* [Work task] Search the lines of the records for the word "formatted", and copy every line that has it.

(Recorded data)
=-=-=

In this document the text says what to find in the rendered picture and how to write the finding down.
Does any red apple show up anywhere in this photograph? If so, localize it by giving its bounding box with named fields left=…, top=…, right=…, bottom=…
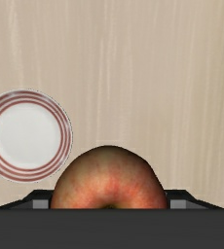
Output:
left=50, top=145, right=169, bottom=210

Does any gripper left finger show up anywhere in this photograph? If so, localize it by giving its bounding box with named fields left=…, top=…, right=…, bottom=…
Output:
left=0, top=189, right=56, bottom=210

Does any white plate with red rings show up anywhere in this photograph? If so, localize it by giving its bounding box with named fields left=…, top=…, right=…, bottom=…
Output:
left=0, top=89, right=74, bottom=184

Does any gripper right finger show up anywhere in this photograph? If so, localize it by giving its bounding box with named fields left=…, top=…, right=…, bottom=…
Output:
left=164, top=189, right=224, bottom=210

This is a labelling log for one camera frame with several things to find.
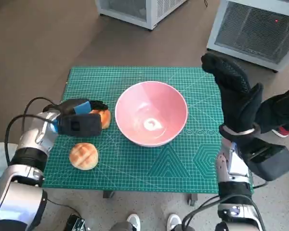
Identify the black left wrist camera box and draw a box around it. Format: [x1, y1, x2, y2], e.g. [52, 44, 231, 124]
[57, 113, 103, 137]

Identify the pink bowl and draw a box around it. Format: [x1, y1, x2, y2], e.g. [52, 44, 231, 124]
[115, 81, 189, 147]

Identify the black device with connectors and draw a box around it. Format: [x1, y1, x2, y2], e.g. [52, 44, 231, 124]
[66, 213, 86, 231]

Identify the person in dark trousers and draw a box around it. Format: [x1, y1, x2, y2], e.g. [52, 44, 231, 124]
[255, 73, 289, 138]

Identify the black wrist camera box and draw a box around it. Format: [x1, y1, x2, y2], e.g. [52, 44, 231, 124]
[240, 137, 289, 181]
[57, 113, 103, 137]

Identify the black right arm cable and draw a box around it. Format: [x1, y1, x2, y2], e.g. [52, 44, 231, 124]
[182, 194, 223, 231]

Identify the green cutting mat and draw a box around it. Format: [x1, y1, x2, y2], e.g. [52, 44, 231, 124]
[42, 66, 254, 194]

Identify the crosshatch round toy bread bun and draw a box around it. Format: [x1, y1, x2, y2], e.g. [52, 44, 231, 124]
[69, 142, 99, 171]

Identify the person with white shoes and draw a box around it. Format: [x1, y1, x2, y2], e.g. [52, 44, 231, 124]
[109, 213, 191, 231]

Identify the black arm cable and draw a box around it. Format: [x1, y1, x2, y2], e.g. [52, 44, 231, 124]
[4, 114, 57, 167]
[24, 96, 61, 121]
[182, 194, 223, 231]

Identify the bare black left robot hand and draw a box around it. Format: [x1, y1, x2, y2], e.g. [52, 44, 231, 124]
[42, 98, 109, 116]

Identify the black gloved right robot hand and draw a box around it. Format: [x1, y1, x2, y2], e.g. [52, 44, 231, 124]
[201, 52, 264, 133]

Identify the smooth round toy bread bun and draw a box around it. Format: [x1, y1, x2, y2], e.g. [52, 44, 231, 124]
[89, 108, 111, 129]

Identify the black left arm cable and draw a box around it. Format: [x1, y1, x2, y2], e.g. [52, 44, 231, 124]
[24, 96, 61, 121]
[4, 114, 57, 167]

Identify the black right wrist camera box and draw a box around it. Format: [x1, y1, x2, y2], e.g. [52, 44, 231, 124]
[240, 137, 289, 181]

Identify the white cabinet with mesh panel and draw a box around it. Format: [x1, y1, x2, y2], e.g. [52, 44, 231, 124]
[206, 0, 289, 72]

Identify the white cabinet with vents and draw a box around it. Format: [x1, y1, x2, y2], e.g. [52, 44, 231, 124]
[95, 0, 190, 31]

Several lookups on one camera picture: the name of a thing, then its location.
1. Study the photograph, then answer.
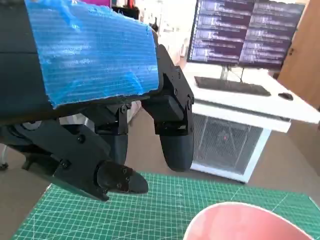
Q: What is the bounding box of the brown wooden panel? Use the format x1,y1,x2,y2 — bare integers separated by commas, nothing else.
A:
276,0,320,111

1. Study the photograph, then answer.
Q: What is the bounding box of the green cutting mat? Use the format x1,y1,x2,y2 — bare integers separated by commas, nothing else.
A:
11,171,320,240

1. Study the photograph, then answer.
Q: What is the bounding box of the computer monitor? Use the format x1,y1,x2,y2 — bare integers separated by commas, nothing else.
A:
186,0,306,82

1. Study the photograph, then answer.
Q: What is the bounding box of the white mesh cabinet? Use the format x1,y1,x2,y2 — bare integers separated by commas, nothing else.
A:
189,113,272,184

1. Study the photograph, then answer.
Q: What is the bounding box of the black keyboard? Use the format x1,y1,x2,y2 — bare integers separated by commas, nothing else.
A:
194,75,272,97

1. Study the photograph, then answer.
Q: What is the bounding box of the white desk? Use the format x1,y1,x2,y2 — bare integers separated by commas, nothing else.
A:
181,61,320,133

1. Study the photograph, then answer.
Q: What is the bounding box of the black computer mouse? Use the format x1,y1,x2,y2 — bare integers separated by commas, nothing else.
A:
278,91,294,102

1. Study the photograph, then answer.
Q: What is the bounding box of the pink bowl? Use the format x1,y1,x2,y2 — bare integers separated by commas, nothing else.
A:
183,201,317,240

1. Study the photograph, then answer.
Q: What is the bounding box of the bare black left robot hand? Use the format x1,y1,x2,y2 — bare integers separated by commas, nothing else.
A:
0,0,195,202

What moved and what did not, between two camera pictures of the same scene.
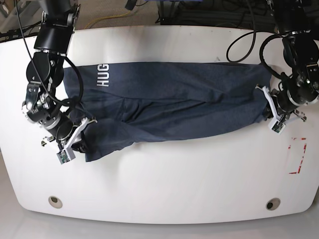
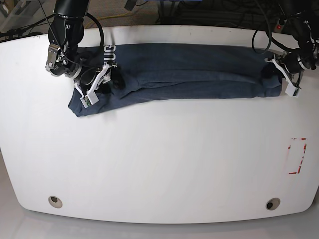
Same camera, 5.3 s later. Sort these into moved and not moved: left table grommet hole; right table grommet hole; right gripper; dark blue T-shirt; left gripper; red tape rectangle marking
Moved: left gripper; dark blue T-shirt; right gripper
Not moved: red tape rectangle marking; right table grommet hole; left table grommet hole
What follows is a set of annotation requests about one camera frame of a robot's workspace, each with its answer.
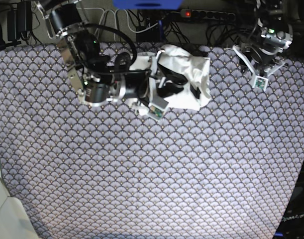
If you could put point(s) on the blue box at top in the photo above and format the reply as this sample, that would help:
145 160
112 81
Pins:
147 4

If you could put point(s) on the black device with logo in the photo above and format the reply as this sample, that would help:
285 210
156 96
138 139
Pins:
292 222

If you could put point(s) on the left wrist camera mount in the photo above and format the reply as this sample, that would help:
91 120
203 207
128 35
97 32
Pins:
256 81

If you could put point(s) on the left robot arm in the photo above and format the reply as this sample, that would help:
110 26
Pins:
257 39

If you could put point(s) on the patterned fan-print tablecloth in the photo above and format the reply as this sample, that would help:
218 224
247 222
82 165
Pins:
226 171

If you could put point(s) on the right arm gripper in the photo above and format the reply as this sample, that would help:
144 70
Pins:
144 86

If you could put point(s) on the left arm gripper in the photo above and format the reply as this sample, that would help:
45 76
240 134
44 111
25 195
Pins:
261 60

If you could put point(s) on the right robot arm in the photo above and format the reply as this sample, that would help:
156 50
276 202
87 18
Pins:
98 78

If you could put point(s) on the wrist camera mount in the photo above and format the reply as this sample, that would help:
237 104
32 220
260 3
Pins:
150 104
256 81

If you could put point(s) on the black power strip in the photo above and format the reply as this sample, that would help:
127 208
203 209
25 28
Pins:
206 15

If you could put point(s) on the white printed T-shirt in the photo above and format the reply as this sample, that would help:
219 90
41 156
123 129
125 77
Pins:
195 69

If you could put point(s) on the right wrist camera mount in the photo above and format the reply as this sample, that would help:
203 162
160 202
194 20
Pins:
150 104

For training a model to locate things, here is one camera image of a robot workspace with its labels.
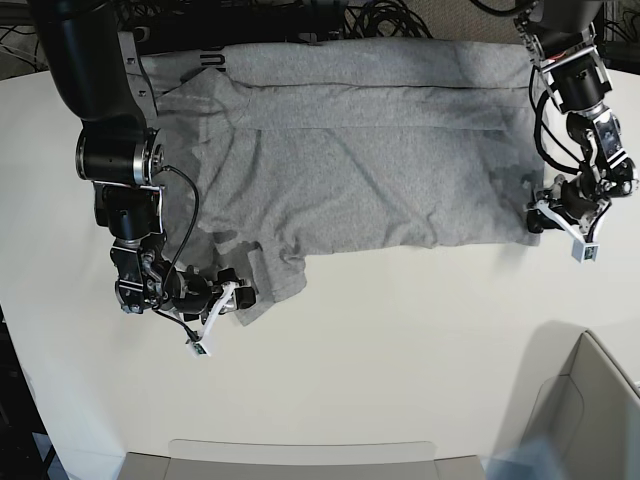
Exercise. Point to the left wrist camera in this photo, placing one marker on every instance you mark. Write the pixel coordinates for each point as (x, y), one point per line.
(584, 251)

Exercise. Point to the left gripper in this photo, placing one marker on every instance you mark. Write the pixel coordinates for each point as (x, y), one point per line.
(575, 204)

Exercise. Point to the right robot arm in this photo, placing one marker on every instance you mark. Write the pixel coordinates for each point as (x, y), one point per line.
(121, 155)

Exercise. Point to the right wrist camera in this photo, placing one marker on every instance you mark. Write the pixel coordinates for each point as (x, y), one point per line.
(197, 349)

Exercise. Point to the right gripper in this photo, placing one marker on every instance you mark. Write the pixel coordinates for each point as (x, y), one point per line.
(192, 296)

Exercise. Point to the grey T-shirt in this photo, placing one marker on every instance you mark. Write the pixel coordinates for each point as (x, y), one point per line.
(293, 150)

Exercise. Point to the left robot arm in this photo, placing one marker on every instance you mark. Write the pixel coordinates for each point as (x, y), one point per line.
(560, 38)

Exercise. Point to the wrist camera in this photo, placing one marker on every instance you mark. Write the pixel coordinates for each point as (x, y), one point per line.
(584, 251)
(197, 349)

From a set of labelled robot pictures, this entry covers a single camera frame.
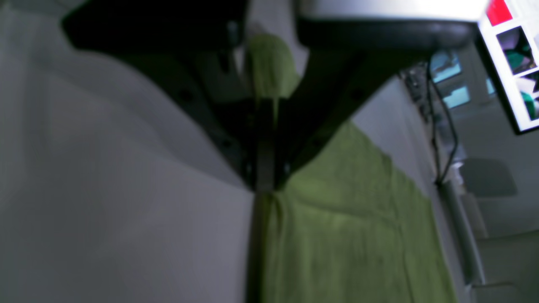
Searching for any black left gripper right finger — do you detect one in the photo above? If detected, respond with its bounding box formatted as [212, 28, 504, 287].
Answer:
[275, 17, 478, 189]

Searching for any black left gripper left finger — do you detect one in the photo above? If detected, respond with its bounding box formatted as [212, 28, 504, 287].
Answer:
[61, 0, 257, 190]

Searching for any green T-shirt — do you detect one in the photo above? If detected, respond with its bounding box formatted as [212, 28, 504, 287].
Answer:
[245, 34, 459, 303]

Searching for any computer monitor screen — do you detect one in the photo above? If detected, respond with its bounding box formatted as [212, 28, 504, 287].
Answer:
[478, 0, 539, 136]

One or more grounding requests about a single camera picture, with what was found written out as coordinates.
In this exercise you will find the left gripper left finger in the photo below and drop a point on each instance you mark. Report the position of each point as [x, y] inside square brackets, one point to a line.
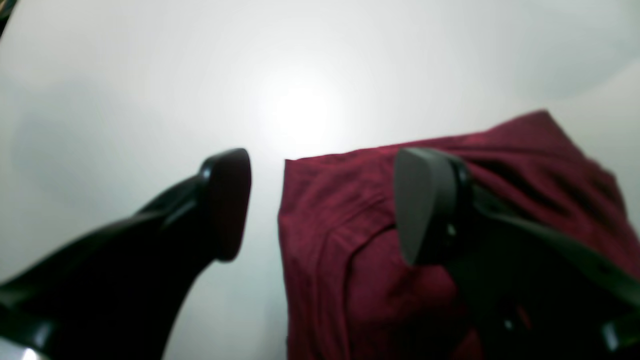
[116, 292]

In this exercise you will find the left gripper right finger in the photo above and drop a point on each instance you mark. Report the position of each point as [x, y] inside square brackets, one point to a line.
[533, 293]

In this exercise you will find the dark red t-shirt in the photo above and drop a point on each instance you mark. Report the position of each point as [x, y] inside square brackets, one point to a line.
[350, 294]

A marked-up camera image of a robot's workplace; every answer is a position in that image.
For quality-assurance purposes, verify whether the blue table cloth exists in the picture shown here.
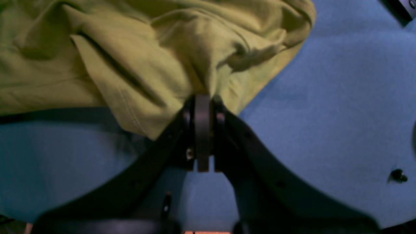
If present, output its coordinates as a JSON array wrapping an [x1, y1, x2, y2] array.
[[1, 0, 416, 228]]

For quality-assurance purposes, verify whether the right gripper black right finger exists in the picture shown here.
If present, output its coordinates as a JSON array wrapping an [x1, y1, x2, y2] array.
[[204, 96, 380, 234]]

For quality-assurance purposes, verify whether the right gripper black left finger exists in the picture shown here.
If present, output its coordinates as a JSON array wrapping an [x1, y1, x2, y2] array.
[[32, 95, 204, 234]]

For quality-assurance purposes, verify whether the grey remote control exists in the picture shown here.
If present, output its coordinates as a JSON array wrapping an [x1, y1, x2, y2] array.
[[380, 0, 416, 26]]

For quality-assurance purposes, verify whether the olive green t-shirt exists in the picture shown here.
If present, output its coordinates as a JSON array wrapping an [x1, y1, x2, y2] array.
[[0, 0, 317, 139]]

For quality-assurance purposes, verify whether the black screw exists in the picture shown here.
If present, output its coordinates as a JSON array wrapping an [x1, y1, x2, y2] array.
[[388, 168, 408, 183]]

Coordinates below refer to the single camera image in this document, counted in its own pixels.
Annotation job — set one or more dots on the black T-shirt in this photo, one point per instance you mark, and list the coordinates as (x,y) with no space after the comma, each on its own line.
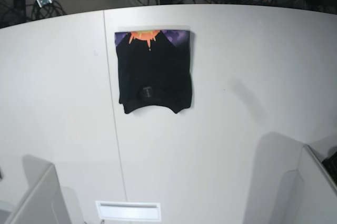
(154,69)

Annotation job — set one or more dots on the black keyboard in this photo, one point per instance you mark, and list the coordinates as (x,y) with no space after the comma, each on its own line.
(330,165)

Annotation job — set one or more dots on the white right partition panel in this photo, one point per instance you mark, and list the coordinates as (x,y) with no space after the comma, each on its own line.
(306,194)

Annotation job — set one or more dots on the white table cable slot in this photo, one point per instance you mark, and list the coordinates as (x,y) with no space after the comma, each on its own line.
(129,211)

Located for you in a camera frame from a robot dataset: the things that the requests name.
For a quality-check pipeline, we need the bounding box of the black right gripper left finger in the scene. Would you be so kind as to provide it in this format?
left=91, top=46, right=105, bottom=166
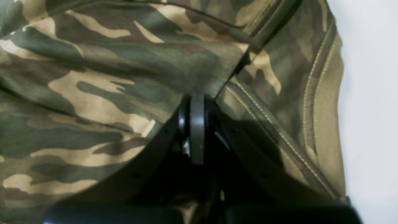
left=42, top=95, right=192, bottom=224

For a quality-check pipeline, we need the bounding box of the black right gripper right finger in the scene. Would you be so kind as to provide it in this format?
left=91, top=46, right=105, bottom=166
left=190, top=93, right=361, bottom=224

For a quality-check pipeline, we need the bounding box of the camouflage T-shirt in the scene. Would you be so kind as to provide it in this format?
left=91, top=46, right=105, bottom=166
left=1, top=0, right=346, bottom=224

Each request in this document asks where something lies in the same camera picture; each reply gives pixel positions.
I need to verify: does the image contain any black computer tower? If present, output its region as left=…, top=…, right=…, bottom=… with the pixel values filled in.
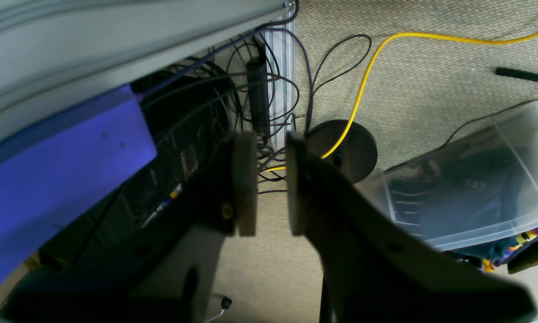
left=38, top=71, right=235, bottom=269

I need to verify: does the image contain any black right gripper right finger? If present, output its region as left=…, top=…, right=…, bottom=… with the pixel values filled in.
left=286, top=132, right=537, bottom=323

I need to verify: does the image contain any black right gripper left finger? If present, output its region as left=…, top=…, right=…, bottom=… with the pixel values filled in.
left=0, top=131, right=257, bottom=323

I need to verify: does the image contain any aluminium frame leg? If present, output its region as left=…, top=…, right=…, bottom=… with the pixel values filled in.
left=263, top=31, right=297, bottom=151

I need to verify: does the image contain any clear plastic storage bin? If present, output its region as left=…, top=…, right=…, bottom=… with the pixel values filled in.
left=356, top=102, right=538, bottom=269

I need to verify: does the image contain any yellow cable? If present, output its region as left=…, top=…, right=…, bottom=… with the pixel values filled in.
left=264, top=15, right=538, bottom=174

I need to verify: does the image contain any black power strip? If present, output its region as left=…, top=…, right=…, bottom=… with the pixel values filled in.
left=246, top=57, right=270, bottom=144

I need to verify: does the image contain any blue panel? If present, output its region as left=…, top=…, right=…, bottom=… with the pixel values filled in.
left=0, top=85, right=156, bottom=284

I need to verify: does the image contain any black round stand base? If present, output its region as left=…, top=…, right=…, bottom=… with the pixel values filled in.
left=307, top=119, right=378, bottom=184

=-=-=

* [Expected output]
Searching for any black left gripper right finger — do you detect one in the photo above? If detected, respond with its bounding box formatted as [212, 28, 504, 287].
Searching for any black left gripper left finger — do you detect one in the photo above? If detected, respond with its bounding box formatted as [212, 28, 504, 287].
Searching for any green T-shirt — do you detect one in the photo above? If detected, respond with its bounding box formatted as [212, 28, 504, 287].
Searching for any computer monitor screen — do you detect one in the photo above? If detected, respond with its bounding box formatted as [212, 28, 504, 287].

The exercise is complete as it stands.